YOUR INSTRUCTIONS: Reproduce the listing exactly, so that no line differs from the original.

========

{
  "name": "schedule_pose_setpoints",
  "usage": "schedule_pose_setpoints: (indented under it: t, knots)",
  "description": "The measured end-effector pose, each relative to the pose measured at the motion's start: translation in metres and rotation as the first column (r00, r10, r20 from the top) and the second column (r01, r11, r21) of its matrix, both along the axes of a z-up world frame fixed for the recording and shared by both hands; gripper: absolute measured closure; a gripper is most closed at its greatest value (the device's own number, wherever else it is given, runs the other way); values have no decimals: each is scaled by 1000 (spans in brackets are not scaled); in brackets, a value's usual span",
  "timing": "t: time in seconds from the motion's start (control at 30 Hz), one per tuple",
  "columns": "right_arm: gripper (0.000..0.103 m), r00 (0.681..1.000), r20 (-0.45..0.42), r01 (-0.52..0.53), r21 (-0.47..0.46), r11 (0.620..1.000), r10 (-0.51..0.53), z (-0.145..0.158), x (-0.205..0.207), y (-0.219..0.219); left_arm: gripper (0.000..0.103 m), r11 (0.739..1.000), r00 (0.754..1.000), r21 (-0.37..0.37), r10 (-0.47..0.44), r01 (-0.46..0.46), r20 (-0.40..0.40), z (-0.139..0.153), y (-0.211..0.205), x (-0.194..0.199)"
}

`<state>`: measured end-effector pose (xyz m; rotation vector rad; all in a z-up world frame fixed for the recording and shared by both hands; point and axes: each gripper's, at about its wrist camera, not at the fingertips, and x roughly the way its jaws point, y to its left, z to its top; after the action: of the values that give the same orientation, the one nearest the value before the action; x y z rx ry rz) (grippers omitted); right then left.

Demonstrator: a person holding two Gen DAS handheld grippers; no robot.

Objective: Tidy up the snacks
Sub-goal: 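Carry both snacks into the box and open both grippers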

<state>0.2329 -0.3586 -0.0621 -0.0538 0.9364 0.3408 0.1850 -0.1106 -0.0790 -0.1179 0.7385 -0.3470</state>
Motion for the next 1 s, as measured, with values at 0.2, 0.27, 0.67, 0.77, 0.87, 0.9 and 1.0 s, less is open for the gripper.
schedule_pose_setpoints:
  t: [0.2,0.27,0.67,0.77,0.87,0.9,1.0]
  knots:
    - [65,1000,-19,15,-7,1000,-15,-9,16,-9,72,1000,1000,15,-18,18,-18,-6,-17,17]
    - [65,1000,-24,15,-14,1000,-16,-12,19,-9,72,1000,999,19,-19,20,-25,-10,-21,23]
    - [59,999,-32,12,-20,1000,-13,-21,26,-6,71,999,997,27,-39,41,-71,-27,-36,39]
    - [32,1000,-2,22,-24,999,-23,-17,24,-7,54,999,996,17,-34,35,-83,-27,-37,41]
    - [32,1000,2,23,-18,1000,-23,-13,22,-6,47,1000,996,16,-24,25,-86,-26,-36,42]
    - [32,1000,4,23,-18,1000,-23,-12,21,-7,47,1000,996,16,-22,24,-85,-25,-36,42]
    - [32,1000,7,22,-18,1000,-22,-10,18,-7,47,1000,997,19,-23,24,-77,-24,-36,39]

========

ANSWER AREA:
{
  "name": "schedule_pose_setpoints",
  "usage": "schedule_pose_setpoints: (indented under it: t, knots)",
  "description": "The measured end-effector pose, each relative to the pose measured at the motion's start: translation in metres and rotation as the first column (r00, r10, r20 from the top) and the second column (r01, r11, r21) of its matrix, both along the axes of a z-up world frame fixed for the recording and shared by both hands; gripper: absolute measured closure; a gripper is most closed at its greatest value (the device's own number, wherever else it is given, runs the other way); values have no decimals: each is scaled by 1000 (spans in brackets are not scaled); in brackets, a value's usual span",
  "timing": "t: time in seconds from the motion's start (control at 30 Hz), one per tuple",
  "columns": "right_arm: gripper (0.000..0.103 m), r00 (0.681..1.000), r20 (-0.45..0.42), r01 (-0.52..0.53), r21 (-0.47..0.46), r11 (0.620..1.000), r10 (-0.51..0.53), z (-0.145..0.158), x (-0.205..0.207), y (-0.219..0.219); left_arm: gripper (0.000..0.103 m), r11 (0.739..1.000), r00 (0.754..1.000), r21 (-0.37..0.37), r10 (-0.47..0.44), r01 (-0.46..0.46), r20 (-0.40..0.40), z (-0.139..0.153), y (-0.211..0.205), x (-0.194..0.199)"
}

`<state>`: measured end-effector pose (xyz m; rotation vector rad; all in a z-up world frame fixed for the recording and shared by both hands; point and axes: each gripper's, at about its wrist camera, not at the fingertips, and x roughly the way its jaws point, y to its left, z to its top; after the action: of the values that give the same orientation, the one nearest the value before the action; x y z rx ry rz) (grippers omitted); right then left.

Demonstrator: a person holding two Gen DAS handheld grippers; no robot.

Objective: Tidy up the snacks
Sub-goal: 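Carry both snacks into the box and open both grippers
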
<state>0.2329 -0.3586 -0.0621 -0.0538 0.9364 0.3408 0.1850 -0.1106 -0.0790 -0.1179 0.7385 -0.3470</state>
Motion for the next 1 s, as measured, with values at 0.2, 0.27, 0.67, 0.77, 0.87, 0.9 and 1.0 s, less is open for the gripper.
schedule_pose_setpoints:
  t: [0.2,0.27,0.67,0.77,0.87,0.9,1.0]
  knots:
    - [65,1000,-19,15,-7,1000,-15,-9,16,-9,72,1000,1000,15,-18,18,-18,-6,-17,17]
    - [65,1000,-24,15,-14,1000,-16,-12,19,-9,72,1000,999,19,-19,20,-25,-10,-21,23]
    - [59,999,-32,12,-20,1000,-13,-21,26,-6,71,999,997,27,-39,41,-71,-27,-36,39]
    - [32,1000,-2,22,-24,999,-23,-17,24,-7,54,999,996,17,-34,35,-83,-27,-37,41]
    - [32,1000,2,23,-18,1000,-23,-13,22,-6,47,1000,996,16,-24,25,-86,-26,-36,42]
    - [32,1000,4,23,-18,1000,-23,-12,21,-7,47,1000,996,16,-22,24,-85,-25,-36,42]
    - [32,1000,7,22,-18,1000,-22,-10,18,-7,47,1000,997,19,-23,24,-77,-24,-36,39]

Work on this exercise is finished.